I recently picked up The One and Only Ivan, written by Katherine Applegate. She has written a variety of books for a variety of audiences – and I loved this one. This is the story about Ivan, a silverback gorilla, living in a Washington state suburban mall. I don’t know why I was so surprised in loving this book. Ivan was such a sad, lonely, gorilla – but was the bright spot in the lives of his friends. The other animals in the mall suffered the same fate he did. I think that the most shocking part of the book was that Ivan was a real gorilla, who lived in a cage inside a mall in Tacoma, Washington for 27 years. It’s incredibly sad, and when he came from African (born in what is now the Democratic Republic of the Congo) in the 1960s, attitudes and beliefs about animals were quite different.
“I used to be a wild gorilla, and I still look the part. I have a gorilla’s shy gaze, a gorilla’s sly smile. I wear a snowy saddle of fur, the uniform of a silverback. When the sun warms my back, I cast a gorilla’s majestic shadow. In my size humans see a test of themselves. They hear fighting words on the wind, when all I’m thinking is how the late-day sun reminds me of a ripe nectarine.”

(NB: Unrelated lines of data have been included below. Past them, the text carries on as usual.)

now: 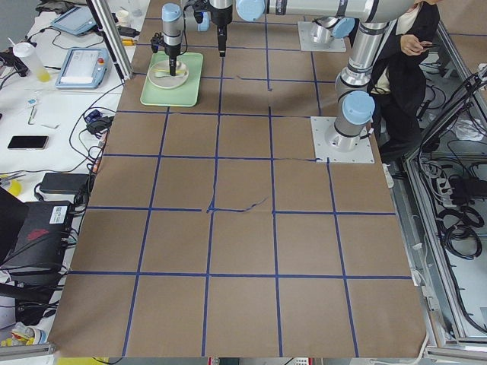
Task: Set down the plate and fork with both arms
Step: 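Move the right gripper over the plate and lower onto the yellow fork, then close the right gripper on the yellow fork's handle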
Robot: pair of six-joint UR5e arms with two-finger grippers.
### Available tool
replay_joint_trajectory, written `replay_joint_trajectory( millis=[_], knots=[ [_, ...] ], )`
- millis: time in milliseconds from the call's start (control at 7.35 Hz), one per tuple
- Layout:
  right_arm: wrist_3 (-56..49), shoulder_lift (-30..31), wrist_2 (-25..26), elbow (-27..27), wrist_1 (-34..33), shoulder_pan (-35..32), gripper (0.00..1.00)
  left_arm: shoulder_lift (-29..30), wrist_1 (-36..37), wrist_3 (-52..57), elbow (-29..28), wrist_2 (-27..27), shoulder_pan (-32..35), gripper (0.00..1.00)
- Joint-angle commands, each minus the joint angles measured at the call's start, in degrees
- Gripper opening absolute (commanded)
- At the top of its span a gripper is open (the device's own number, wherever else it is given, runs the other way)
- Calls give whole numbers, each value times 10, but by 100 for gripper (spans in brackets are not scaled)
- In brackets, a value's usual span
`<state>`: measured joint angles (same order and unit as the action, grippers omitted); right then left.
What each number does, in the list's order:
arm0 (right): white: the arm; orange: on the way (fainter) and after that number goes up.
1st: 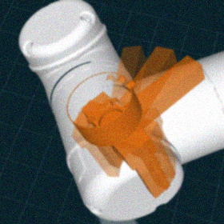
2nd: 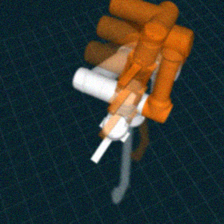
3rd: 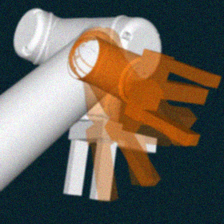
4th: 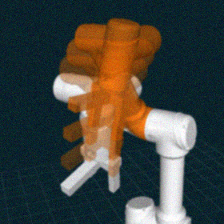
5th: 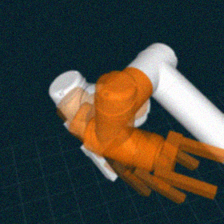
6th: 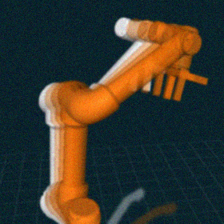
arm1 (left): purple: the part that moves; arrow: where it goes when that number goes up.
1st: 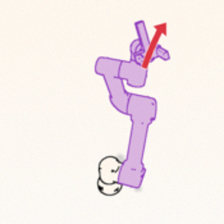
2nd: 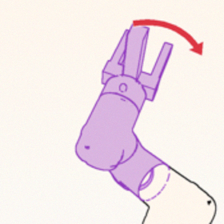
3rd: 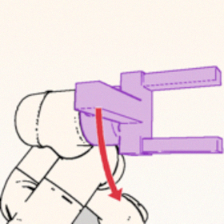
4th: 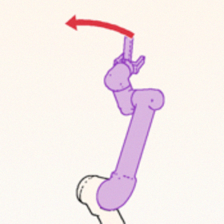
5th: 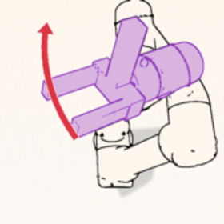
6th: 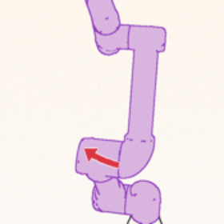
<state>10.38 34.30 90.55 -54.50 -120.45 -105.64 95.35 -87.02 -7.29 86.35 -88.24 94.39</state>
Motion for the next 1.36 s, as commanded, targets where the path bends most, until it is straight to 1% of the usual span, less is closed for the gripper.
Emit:
replay_joint_trajectory(
  millis=[0, 136, 272, 408, 1224],
  knots=[
    [0, 3, 2, 0, 0, 0, 48, 0, 0, 0, 0, 0, 0, 100],
    [-2, 4, 2, 0, 0, 0, 49, 0, 0, 0, 0, 0, 0, 100],
    [-2, 4, 0, -1, 0, 1, 58, 0, 4, 0, 0, 0, 0, 100],
    [-3, 3, -2, -1, 0, 1, 58, 0, 4, 0, 0, 0, -1, 100],
    [-23, 12, 2, -5, 1, 4, 54, -2, 4, 0, -1, 0, -1, 100]
  ],
)
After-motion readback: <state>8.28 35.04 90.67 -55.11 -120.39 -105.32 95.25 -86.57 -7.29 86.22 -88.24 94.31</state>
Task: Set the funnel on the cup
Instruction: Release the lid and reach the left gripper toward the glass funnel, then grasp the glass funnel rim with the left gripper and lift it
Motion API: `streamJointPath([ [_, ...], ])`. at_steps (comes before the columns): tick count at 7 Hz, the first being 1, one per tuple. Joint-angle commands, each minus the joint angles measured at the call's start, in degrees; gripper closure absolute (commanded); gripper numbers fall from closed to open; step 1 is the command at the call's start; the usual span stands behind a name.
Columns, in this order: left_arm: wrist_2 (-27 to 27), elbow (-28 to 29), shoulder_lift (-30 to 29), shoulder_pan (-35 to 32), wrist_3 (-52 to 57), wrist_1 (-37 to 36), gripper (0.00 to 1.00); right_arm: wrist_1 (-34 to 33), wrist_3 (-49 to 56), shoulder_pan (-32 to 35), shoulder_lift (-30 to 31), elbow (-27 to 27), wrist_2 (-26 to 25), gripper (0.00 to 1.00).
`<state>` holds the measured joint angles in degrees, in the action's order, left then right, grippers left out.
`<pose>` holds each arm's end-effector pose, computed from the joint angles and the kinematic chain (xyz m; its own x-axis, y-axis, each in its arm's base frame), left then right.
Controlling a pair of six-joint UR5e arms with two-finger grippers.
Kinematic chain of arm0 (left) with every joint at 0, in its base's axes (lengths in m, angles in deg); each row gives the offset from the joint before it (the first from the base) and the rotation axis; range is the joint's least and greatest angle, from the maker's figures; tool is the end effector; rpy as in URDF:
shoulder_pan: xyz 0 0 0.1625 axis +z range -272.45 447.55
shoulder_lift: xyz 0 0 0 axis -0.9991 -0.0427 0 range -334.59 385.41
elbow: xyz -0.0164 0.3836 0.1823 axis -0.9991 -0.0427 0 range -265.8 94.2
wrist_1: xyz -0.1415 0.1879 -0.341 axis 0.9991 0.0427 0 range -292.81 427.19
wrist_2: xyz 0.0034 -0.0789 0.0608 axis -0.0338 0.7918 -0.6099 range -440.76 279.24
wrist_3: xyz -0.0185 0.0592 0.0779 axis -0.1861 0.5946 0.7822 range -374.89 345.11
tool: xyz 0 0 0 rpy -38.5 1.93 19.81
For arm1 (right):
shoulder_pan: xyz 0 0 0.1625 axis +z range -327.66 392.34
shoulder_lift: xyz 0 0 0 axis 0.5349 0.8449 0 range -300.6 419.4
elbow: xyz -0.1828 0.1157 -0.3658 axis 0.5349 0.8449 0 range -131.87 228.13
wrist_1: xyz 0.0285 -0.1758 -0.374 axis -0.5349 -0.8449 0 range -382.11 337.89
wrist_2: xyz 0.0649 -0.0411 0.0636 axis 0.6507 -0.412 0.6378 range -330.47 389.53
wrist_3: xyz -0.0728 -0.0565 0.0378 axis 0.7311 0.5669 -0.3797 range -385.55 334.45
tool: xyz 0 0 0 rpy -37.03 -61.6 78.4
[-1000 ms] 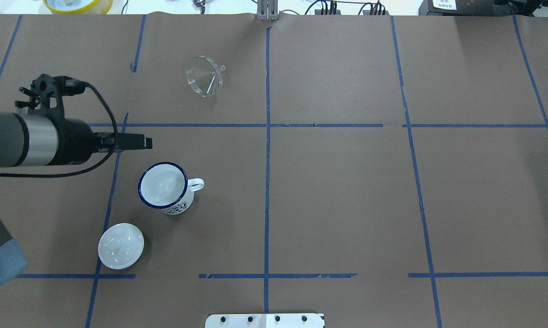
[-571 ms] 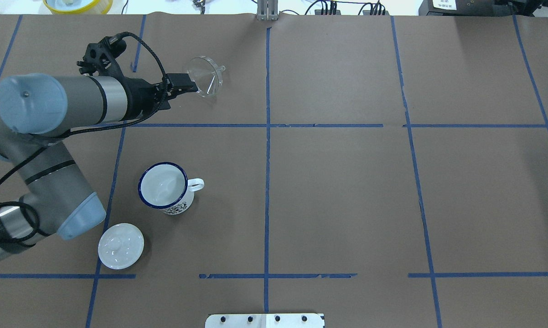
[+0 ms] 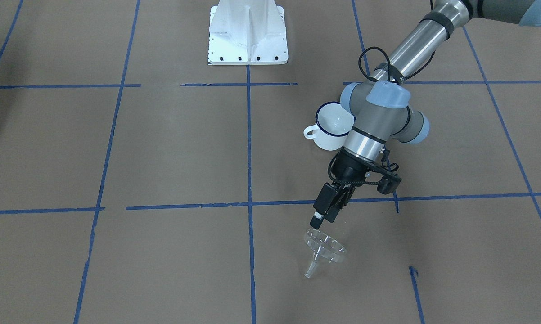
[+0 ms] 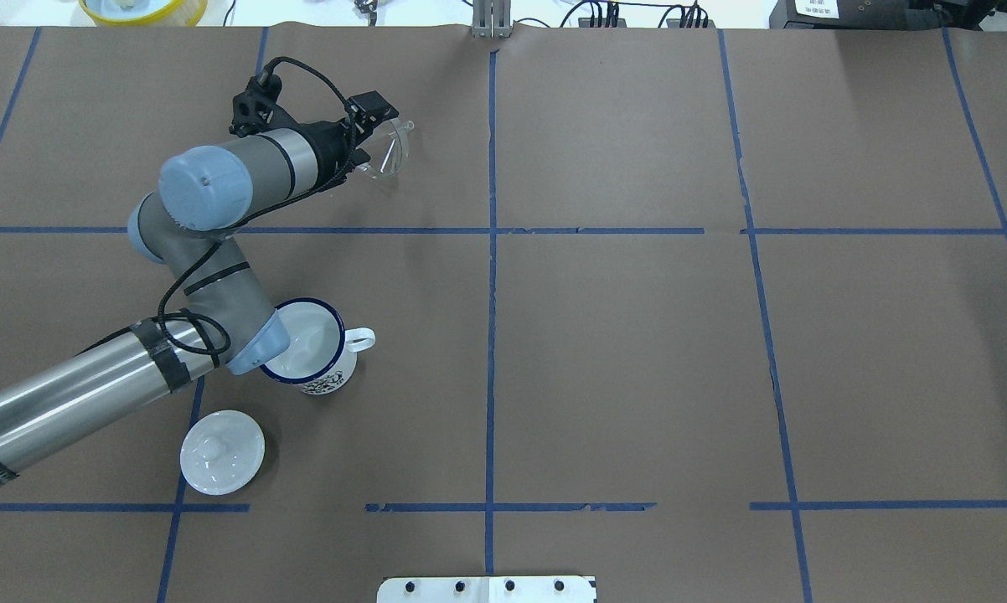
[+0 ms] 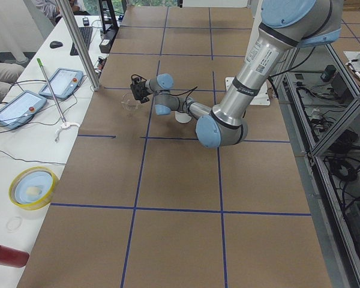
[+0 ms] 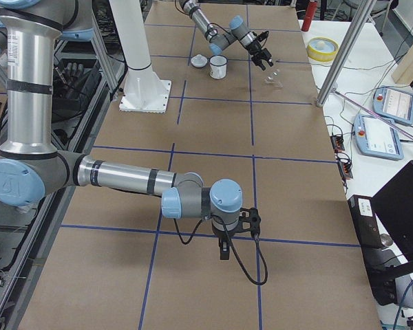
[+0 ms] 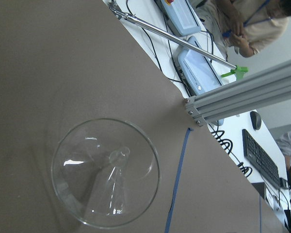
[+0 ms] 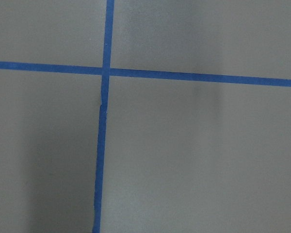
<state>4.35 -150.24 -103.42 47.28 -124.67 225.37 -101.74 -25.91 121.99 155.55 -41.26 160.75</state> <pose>0.4891 -0.6002 0.3198 -0.1329 -0.3294 -0.9348 0.7049 0.6316 -0.3228 0.0650 -0.4486 0.6997 0.7521 -0.0397 0.6579 0.0014 0.9983 0.0586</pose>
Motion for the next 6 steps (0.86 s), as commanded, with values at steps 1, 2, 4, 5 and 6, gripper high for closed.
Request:
streamJointPath([
  [1, -0.91, 8.25, -4.84, 0.11, -0.96, 1.43, 0.19, 0.0, 0.0, 0.0, 0.0, 0.0, 0.0, 0.0],
  [2, -0.91, 8.98, -5.82, 0.02, -1.05, 1.44, 0.45, 0.0, 0.0, 0.0, 0.0, 0.0, 0.0, 0.0],
  [4, -0.91, 8.98, -6.35, -0.42, -1.05, 1.52, 0.78, 0.0, 0.0, 0.0, 0.0, 0.0, 0.0, 0.0],
  [5, -0.91, 8.9, -6.44, -0.68, -0.96, 1.52, 0.95, 0.0, 0.0, 0.0, 0.0, 0.0, 0.0, 0.0],
  [6, -0.91, 8.9, -6.44, -0.68, -0.44, 1.52, 1.0, 0.0, 0.0, 0.0, 0.0, 0.0, 0.0, 0.0],
])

We know so much more about animals today, their behaviors, their habitats, their needs. People began to protest Ivan’s living conditions. Eventually he made his way to Zoo Atlanta, and there he spent the rest of his life. For this book, Katherine Applegate created a life for Ivan, with two very special friends – Stella, an elephant, and Bob, a small stray dog. Although Ivan did live with other animals at that mall in Tacoma, these characters were fictional.
For Ivan, Applegate was awarded the Newbury Medal. There is another book Ivan: The Remarkable True Story of the Shopping Mall Gorilla, that she wrote for younger readers. It was hard for my daughter to understand Ivan’s situation, and this book was equally sad. I think it’s an important story, but it’s hard for young readers to understand. It’s actually hard for me to understand why someone kept poor Ivan in a cage for so long! Both are great books though, and I enjoyed both of them. Hopefully, even though these were written for young audiences, readers can learn from the important lesson of treating animals with respect. And readers of all ages can enjoy this story of Ivan’s imprisonment, and eventual freedom. There are a few other books of hers that I’m now putting on my to be read list.